## Activity
Look at the entries below and restate word for word the lines from the first through the one that has "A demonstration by".

## Dataset records
○ ○ ○ ○ ○
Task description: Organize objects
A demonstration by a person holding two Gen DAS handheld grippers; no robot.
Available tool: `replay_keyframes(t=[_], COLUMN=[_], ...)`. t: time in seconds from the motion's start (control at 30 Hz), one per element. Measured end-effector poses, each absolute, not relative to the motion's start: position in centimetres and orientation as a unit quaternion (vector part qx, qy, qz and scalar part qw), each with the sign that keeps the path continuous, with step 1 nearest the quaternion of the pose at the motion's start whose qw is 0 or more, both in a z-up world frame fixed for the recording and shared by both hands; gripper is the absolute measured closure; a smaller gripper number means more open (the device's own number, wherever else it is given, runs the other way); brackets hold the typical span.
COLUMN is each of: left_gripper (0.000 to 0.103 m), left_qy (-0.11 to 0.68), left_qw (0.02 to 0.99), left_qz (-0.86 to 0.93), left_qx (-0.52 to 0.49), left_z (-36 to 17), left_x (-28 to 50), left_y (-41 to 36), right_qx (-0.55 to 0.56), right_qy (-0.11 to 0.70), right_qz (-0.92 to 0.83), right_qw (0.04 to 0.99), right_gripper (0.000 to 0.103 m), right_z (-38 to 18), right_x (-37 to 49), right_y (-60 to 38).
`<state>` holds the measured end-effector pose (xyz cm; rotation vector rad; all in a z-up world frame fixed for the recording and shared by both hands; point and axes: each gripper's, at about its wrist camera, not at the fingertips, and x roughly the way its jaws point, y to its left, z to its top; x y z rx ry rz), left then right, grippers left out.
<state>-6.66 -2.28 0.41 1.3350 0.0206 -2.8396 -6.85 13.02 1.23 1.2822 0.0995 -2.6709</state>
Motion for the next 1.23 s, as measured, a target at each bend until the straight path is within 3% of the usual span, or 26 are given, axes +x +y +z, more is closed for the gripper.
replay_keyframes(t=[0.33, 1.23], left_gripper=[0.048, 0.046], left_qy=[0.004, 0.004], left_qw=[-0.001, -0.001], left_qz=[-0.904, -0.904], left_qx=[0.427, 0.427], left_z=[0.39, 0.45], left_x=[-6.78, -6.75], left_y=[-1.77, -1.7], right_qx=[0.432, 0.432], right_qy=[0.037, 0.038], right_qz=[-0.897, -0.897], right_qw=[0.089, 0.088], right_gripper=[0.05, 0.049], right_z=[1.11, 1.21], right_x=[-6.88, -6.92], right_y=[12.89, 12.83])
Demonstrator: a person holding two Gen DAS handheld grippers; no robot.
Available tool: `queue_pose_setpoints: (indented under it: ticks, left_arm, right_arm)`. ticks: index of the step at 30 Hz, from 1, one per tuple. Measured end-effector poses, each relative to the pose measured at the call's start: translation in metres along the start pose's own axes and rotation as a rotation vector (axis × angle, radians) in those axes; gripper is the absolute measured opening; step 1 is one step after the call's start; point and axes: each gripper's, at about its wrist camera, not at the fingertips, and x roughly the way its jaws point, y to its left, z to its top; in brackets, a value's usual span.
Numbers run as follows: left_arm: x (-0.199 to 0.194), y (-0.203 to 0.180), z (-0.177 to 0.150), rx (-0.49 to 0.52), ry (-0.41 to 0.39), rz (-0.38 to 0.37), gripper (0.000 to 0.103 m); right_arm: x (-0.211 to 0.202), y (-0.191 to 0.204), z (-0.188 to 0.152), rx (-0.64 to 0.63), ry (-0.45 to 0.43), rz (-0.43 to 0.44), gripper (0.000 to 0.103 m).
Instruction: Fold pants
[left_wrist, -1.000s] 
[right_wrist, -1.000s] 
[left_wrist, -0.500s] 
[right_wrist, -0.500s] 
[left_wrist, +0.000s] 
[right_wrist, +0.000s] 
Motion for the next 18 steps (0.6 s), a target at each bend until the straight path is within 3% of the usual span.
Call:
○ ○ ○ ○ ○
## Task result
Task description: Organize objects
A demonstration by a person holding two Gen DAS handheld grippers; no robot.

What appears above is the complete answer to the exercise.